Problem description:
Drop the images; return everything else in the listing below exactly.

*** Data excerpt

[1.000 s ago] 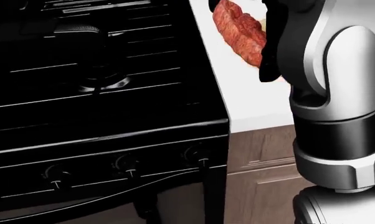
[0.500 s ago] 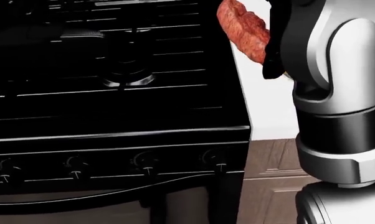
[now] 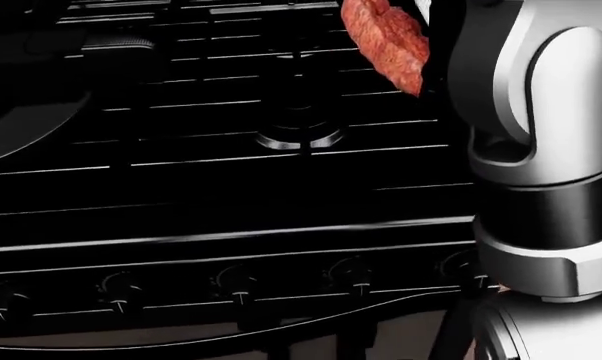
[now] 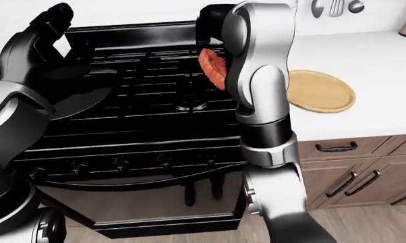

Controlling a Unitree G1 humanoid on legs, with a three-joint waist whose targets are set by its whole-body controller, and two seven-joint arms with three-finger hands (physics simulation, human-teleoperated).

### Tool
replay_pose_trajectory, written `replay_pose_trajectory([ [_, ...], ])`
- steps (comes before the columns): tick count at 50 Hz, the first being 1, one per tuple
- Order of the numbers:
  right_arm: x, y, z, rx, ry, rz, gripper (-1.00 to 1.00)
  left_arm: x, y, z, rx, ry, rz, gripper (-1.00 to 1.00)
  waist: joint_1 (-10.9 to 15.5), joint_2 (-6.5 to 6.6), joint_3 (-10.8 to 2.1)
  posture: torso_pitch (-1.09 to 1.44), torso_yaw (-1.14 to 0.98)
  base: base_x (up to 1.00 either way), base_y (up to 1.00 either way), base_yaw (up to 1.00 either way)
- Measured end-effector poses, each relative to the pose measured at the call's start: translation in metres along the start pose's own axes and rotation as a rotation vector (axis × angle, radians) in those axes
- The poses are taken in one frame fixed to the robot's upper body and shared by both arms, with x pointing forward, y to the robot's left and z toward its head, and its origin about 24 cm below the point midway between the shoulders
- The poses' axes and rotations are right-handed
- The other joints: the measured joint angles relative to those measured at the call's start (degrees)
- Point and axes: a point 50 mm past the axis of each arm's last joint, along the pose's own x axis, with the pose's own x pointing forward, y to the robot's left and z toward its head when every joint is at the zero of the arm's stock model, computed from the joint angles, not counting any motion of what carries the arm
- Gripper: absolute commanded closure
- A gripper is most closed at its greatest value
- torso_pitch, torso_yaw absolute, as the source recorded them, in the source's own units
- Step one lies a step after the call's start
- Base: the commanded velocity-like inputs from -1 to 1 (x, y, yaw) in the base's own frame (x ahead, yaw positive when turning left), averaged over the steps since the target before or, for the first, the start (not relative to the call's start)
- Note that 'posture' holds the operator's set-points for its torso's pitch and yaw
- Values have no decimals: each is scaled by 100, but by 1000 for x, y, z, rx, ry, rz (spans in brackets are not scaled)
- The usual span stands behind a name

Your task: Pick the steak from the plate and place it in the pan.

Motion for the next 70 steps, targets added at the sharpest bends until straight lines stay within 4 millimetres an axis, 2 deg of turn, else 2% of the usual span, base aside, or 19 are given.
replay_pose_trajectory([
  [6, 3, 3, 1, -5, -2, 18, 100, 1, 1, -2, 2, 11, 4, -100, -4, -112, -18, 0, 0, 0, 39, 0],
  [9, 5, 4, 1, -2, -2, 24, 100, 1, 0, -1, 2, 7, 3, -100, 5, -229, -31, 0, 0, 0, 39, 0],
  [11, 5, 5, -2, 3, 4, 23, 100, 1, -2, -2, -1, 11, -6, -100, -40, -145, -11, 0, 0, 0, 39, 0],
  [15, 8, 9, -7, 19, 27, 46, 100, 2, -5, -7, 7, 38, -28, -100, 29, -323, -94, 0, 0, 0, 46, 0],
  [18, 1, 0, -3, 10, 14, 3, 100, 0, -4, -1, 2, 6, -20, -100, 83, -181, -34, 0, 0, 0, 34, 17],
  [21, -1, -5, -4, 16, 14, -28, 100, 0, -6, 3, 3, -13, -30, -100, 135, 370, 8, 0, 0, 0, 0, 54],
  [23, 2, 2, 2, 6, -6, -11, 100, 1, 0, -1, -2, 6, -3, -100, 250, 329, 67, 0, 0, 0, 0, 55],
  [26, 10, 12, 8, -14, -27, 56, 100, 3, 5, -5, 3, 33, 32, -100, 315, 210, -7, 0, 0, 0, 0, 57],
  [31, 3, 2, 3, -1, -18, 7, 100, 0, 1, 1, 4, -1, 11, -100, 176, -169, 62, 0, 0, 0, 0, 58],
  [34, 0, -3, 3, 0, -13, -21, 100, 1, 1, 2, 3, -6, 7, -100, 106, -497, -8, 0, 0, 0, 0, 57],
  [38, 5, 1, -5, 15, 13, 2, 100, 1, -4, -5, 6, 26, -23, -100, 100, -457, -40, 0, 0, 0, 0, 54],
  [43, 6, 1, 3, -10, -8, 9, 100, 1, 1, 0, 1, 5, 6, -100, 178, -346, -33, 0, 0, 0, 40, 0],
  [49, 6, -3, -6, 12, 22, 0, 100, 1, -5, 0, 2, 8, -28, -100, 54, 99, 37, 0, 0, 0, 40, 0],
  [51, 5, -4, -7, 14, 25, -7, 100, 1, -5, 0, 2, 10, -29, -100, 13, 326, 16, 0, 0, 0, 40, 0],
  [52, 5, -4, -5, 12, 20, -12, 100, 1, -3, 0, 3, 9, -22, -100, 20, 369, -3, 0, 0, 0, 41, 0],
  [53, 6, -2, -1, 7, 10, -9, 100, 1, -1, -1, 1, 11, -9, -100, 61, 298, 35, 0, 0, 0, 40, 0],
  [55, 8, 2, 5, -10, -11, 14, 100, 1, 4, -3, -1, 24, 17, -100, 78, 284, 65, 0, 0, 0, 40, 0],
  [68, 5, 0, 2, 0, -8, -10, 100, 1, 0, 0, 3, 6, 4, -100, -15, -289, -14, 0, 0, 0, 40, 0],
  [70, 6, 3, -1, 5, 0, -2, 100, 1, -3, -2, 1, 10, -8, -100, -75, -203, 11, 0, 0, 0, 39, 0],
])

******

Exercise result:
[1.000 s ago] 
[0.500 s ago] 
[now] 
[now] 

Controlling a Unitree G1 humanoid on legs, with a three-joint waist whose targets are set by its whole-body controller, and two seven-joint arms with three-finger hands (physics simulation, human-teleoperated).

### Tool
replay_pose_trajectory, written `replay_pose_trajectory([ [_, ...], ])`
- steps (comes before the columns): tick count at 50 Hz, the first being 1, one per tuple
- Order of the numbers:
  right_arm: x, y, z, rx, ry, rz, gripper (-1.00 to 1.00)
  left_arm: x, y, z, rx, ry, rz, gripper (-1.00 to 1.00)
  waist: joint_1 (-10.9 to 15.5), joint_2 (-6.5 to 6.6), joint_3 (-10.8 to 2.1)
  posture: torso_pitch (-1.09 to 1.44), torso_yaw (-1.14 to 0.98)
  base: base_x (up to 1.00 either way), base_y (up to 1.00 either way), base_yaw (up to 1.00 either way)
- Measured end-effector poses, each relative to the pose measured at the call's start: translation in metres along the start pose's own axes and rotation as a rotation vector (axis × angle, radians) in those axes
- The poses are taken in one frame fixed to the robot's upper body and shared by both arms, with x pointing forward, y to the robot's left and z toward its head, and its origin about 24 cm below the point midway between the shoulders
- The poses' axes and rotations are right-handed
- The other joints: the measured joint angles relative to those measured at the call's start (degrees)
- Point and axes: a point 50 mm past the axis of each arm's last joint, along the pose's own x axis, with the pose's own x pointing forward, y to the robot's left and z toward its head when every joint is at the zero of the arm's stock model, computed from the joint angles, not counting any motion of what carries the arm
- Gripper: absolute commanded closure
- A gripper is most closed at its greatest value
- torso_pitch, torso_yaw absolute, as the source recorded them, in the source's own units
- Step one lies a step after the call's start
- Base: the commanded velocity-like inputs from -1 to 1 (x, y, yaw) in the base's own frame (x ahead, yaw positive when turning left), averaged over the steps since the target before or, for the first, the start (not relative to the call's start)
- Note that 'posture' holds the operator's set-points for its torso's pitch and yaw
- Values have no decimals: each is scaled by 100, but by 1000 for x, y, z, rx, ry, rz (spans in brackets are not scaled)
- The usual span stands behind a name

Your task: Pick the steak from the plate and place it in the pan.

Motion for the next 70 steps, targets added at the sharpest bends until straight lines stay within 4 millimetres an axis, 2 deg of turn, else 2% of the usual span, base aside, or 19 are given.
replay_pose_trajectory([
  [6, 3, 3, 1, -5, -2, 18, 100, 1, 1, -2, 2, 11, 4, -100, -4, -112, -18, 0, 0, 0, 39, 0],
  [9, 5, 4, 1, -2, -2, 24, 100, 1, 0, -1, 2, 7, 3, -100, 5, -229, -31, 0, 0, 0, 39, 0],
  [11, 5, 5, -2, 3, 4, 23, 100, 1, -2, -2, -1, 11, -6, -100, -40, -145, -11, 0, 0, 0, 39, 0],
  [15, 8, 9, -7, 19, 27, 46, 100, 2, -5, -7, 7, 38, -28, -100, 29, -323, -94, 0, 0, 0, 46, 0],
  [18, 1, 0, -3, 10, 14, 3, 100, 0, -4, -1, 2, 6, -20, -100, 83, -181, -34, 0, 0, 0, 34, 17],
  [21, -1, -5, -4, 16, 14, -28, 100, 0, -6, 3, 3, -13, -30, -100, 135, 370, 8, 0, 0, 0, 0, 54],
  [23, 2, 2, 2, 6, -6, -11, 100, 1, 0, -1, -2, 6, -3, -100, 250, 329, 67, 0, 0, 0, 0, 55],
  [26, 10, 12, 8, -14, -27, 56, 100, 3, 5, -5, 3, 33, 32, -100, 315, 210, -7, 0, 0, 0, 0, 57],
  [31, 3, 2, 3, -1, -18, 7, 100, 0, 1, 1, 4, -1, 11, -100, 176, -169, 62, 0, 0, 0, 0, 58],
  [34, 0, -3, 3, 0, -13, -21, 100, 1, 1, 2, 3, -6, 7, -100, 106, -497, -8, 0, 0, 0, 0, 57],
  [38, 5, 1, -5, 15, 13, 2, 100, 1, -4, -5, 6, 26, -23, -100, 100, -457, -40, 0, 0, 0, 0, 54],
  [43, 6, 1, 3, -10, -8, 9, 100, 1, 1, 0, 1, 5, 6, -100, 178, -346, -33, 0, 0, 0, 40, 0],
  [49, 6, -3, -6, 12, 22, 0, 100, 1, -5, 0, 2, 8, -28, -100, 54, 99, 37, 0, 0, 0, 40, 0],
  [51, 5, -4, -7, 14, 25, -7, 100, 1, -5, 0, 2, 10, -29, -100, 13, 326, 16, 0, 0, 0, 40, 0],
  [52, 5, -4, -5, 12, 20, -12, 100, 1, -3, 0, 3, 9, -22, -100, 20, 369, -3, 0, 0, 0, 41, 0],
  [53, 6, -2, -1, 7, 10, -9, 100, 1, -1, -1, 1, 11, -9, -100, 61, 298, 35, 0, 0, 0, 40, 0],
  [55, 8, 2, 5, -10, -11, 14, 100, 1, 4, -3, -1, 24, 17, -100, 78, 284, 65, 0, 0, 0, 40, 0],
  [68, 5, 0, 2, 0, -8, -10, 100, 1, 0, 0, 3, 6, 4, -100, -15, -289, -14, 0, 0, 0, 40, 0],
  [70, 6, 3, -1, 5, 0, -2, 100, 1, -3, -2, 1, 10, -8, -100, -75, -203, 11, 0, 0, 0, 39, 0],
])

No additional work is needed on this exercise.